Unvisited of heav'nly dreams,
Whene'er I aim at heights sublime,
Still downward am I call'd to seek some stubborn rhyme.

No hasty lightning breaks the gloom,
Nor flashing thoughts unsought for come,
Nor fancies wake in time of need;
I labour much with little speed;
And when my studied task is done,
Too well, alas! I mark it for my own.

Yet should you never smile on me,
And rugged still my verses be;
Unpleasing to the tuneful train,
Who only prize a slowing strain;
And still the learned scorn my lays,
I'll lift my heart to you, and sing your praise.

Your varied ministry to trace,
Your honour'd names, and godlike race;
And lofty bow'rs where fountains flow,
They'll better sing who better know;
I praise ye not with Grecian lyre,
Nor will I hail ye daughters of a heathen fire.

Ye are the spirits who preside
In earth, and air, and ocean wide;
In hissing flood, and crackling fire;
In horror dread, and tumult dire;
In stilly calm, and stormy wind,
And rule the answ'ring changes in the human mind.

High on the tempest-beaten hill,
Your misty shapes ye shift at will;
The wild fantastic clouds ye form;
Your voice is in the midnight storm;
Whilst in the dark and lonely hour,
Oft' starts the boldest heart, and owns your secret pow'r.

From you, when growling storms are past,
And light'ning ceases on the wade,
And when the scene of blood is o'er,
And groans of death are heard no more,
Still holds the mind each parted form,
Like after echoing of the o'erpassed storm.

When closing glooms o'erspread the day,
And what we love has pass'd away,
Ye kindly bid each pleasing scene
Within the bosom still remain,
Like moons who doth their watches run
With the reflected brightness of the parted sun.

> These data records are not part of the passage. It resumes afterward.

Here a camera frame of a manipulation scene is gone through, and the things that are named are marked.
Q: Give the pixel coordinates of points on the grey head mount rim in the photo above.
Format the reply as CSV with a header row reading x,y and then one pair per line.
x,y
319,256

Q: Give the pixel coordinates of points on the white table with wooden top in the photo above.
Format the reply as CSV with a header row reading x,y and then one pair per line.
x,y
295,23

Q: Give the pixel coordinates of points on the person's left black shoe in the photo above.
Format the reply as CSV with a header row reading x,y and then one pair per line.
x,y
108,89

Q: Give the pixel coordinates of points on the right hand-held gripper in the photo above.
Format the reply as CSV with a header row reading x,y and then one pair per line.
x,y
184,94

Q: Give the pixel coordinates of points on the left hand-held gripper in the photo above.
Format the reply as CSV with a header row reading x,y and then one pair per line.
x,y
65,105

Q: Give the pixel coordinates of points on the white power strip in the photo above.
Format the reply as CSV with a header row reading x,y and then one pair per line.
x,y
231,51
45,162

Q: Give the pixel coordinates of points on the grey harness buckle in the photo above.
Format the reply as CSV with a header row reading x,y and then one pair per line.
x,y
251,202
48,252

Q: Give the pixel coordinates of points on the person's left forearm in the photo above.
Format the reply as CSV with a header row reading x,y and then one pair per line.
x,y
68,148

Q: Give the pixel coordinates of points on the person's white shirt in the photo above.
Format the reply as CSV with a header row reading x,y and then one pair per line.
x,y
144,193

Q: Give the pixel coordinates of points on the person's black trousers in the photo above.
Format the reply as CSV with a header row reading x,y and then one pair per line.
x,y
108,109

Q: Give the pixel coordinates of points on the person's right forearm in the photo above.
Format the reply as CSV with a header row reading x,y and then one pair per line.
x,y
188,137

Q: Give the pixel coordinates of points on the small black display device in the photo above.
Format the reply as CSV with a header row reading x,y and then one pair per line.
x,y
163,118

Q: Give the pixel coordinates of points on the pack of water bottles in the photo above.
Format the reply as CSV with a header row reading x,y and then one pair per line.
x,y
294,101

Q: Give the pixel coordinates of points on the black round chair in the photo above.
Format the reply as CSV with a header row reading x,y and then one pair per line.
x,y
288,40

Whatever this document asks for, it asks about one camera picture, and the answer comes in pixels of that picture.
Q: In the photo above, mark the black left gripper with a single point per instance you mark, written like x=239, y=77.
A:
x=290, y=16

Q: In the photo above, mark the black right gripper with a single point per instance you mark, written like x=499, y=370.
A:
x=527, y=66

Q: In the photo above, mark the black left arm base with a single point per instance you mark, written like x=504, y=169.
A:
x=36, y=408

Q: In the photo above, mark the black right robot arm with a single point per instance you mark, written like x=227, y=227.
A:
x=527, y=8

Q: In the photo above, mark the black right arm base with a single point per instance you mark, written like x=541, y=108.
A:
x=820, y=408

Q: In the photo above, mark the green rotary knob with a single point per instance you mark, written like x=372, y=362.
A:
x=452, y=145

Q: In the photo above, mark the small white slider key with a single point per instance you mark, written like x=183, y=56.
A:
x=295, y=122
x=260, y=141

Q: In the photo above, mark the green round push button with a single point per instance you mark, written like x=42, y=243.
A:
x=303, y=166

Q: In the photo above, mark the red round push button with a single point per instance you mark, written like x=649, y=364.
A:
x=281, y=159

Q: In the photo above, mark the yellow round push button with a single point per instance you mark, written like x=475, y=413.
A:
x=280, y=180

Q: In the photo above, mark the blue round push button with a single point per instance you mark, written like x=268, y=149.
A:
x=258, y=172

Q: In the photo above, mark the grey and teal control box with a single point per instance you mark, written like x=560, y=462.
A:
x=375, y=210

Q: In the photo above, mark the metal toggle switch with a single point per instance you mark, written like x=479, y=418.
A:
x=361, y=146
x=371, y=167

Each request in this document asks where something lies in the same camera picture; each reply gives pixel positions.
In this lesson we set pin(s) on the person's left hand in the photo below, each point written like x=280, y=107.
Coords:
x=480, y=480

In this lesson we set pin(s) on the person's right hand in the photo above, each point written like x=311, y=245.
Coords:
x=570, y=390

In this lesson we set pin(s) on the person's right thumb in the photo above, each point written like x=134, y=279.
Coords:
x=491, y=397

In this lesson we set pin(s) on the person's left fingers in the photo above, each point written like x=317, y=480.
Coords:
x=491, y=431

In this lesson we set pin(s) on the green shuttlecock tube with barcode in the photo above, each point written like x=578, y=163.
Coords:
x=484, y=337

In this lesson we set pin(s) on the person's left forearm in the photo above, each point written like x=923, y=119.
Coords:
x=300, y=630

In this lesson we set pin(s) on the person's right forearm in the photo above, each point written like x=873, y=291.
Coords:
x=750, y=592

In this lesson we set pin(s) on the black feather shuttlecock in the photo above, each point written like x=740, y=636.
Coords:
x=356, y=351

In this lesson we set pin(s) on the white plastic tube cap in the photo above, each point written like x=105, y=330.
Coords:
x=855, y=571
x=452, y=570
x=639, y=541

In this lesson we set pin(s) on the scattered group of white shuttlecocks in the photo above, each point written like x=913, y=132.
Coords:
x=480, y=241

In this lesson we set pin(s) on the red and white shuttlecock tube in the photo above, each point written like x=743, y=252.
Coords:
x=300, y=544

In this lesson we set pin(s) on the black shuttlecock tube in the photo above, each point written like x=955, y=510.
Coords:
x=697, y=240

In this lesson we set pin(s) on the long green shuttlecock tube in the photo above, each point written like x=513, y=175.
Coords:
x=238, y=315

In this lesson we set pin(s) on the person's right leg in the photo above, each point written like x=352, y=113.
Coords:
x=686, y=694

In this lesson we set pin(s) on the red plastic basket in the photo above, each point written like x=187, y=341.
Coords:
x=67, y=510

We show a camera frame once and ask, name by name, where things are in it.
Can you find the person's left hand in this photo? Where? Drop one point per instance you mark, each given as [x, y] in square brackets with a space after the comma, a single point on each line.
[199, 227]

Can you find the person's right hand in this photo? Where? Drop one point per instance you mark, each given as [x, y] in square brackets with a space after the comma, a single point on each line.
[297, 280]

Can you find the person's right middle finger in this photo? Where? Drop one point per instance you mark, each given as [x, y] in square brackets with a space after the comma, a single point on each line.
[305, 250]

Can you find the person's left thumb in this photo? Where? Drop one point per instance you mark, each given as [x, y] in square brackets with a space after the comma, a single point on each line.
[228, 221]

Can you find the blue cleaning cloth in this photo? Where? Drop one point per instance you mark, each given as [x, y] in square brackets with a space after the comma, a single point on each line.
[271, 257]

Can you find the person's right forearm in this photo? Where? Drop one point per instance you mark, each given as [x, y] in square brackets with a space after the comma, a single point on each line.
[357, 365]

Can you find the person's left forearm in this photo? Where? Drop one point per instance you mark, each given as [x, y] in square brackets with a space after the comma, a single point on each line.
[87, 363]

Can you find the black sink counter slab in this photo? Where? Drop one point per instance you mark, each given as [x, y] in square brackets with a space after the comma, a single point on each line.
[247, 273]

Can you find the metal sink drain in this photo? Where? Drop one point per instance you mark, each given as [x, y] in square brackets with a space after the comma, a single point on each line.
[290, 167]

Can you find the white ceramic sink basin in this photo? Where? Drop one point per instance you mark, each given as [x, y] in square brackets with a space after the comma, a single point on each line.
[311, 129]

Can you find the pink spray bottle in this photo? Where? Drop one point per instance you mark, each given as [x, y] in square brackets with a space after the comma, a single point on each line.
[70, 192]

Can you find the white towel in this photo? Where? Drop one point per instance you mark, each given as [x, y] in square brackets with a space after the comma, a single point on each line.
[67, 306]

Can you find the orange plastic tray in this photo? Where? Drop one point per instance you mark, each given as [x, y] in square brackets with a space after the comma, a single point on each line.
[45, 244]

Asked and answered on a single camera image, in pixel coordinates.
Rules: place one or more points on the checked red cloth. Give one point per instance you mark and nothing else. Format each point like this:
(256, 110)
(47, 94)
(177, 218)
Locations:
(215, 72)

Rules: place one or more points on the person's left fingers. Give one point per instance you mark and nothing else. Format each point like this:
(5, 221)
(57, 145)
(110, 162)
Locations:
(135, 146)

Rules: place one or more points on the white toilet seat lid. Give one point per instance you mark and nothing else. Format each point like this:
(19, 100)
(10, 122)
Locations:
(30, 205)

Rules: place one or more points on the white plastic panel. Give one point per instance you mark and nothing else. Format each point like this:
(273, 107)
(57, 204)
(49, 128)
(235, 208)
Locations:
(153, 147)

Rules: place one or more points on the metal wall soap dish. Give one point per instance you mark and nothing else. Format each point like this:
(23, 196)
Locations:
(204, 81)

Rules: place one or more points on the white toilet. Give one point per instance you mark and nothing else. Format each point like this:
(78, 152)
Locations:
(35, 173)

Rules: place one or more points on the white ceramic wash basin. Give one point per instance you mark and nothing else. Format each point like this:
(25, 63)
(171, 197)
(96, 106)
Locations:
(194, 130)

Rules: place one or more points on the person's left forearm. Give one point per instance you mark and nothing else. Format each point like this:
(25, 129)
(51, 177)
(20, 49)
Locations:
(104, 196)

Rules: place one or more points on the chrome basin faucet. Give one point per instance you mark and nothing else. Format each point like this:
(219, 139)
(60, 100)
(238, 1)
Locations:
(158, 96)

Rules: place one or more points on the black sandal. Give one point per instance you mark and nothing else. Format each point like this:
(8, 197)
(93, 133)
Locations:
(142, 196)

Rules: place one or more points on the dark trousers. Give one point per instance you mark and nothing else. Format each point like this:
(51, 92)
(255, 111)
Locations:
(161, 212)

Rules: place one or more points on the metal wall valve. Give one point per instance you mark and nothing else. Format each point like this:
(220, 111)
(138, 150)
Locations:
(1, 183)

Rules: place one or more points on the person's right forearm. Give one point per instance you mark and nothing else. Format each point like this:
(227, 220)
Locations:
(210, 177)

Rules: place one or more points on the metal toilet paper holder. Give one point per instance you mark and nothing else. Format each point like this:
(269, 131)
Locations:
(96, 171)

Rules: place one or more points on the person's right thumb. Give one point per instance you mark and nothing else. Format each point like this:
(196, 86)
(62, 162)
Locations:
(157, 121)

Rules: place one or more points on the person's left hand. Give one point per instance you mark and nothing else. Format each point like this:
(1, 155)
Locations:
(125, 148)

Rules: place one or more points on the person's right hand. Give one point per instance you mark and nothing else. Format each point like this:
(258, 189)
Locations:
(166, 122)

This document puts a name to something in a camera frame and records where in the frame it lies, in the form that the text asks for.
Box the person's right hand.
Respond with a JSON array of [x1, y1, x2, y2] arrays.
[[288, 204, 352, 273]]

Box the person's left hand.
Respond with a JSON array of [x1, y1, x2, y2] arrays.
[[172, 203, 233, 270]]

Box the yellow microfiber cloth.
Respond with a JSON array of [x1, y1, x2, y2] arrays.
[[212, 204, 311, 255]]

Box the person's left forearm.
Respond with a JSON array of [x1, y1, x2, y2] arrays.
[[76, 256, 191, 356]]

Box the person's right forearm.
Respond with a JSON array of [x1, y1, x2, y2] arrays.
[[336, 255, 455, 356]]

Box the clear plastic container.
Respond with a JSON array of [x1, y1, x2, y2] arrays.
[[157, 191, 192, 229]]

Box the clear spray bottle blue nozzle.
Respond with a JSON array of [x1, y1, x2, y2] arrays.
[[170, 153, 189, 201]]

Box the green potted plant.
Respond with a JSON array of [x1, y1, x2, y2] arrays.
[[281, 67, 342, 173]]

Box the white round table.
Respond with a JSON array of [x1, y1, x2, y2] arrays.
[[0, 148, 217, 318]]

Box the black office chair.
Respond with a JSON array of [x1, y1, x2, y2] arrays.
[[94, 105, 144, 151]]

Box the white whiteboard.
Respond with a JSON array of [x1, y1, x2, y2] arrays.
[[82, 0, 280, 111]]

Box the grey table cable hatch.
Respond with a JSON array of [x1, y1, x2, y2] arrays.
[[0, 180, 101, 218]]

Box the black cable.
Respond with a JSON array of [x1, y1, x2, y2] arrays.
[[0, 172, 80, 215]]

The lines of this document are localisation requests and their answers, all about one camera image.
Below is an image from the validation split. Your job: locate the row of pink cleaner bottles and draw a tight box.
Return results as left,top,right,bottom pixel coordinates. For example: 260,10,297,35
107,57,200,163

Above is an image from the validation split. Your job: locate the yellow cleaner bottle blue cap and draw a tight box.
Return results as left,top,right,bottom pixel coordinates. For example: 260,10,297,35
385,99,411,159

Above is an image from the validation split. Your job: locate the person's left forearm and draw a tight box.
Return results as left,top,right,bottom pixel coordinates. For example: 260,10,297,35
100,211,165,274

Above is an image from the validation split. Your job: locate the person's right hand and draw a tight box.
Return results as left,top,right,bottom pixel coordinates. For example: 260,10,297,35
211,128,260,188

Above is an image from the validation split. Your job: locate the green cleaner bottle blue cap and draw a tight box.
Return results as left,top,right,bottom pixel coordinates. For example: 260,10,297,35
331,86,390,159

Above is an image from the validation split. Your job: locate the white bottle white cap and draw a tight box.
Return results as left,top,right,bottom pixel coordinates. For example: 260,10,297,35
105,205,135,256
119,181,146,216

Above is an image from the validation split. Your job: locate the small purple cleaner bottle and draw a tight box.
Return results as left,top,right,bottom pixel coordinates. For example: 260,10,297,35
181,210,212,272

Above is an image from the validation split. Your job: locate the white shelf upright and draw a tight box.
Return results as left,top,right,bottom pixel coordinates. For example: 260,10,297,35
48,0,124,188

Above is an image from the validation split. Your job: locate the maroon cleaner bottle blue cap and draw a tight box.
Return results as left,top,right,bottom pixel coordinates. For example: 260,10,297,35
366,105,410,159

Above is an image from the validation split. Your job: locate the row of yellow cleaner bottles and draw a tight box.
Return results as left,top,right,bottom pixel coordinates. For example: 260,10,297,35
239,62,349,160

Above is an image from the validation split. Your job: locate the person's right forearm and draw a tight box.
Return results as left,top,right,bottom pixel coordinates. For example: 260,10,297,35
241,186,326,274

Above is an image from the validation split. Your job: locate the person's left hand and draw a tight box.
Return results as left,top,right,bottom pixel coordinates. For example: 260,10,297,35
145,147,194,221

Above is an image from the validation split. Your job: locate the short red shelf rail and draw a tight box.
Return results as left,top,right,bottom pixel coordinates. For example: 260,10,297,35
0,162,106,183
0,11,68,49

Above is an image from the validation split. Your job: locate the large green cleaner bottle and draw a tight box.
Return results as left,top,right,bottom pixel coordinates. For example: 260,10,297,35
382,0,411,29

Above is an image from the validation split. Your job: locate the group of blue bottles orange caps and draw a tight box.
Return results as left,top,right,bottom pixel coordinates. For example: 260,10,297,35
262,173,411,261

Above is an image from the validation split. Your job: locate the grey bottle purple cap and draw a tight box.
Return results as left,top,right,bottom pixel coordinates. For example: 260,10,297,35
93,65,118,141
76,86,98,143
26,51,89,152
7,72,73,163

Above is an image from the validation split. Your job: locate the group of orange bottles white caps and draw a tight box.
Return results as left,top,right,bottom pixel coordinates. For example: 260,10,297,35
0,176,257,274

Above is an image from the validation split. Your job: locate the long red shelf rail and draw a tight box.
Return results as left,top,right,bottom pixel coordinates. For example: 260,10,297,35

The shining day, and nightly shade,
The cheerful plain and gloomy glade,
The homeward flocks, and shepherds play,
The busy hamlet's closing day,
Full many a breast with pleasures swell,
Who ne'er shall have the gift of words to tell,

Oft' when the moon looks from on high,
And black around the shadows lie;
And bright the sparkling waters gleam,
And rushes rustle by the stream,
Shrill sounds, and fairy forms are known
By simple 'nighted swains, who wander late alone.

Ye kindle up the inward glow,
Ye strengthen ev'ry outward show;
Ye overleap the strongest bar,
And join what Nature sunders far:
And visit oft' in fancies wild,
The bread of learned sage, and simple child.

From him who wears a monarch's crown,
To the unletter'd artless clown,
All in some strange and lonely hour
Have felt, unsought, your secret pow'r,
And lov'd your roving fancies well,
You add but to the bard the art to tell.

Ye mighty spirits of the song,
To whom the poets' pray'rs belong,
My lowly bosom to inspire,
And kindle with your sacred fire,
Your wild obscuring heights to brave,
Is boon, alas! too great for me to crave.

But O, such sense of matter bring!
As they who feel and never sing
Wear on their hearts, it will avail
With simple words to tell my tale;
And still contented will I be,
Tho' greater inspirations never fall to me.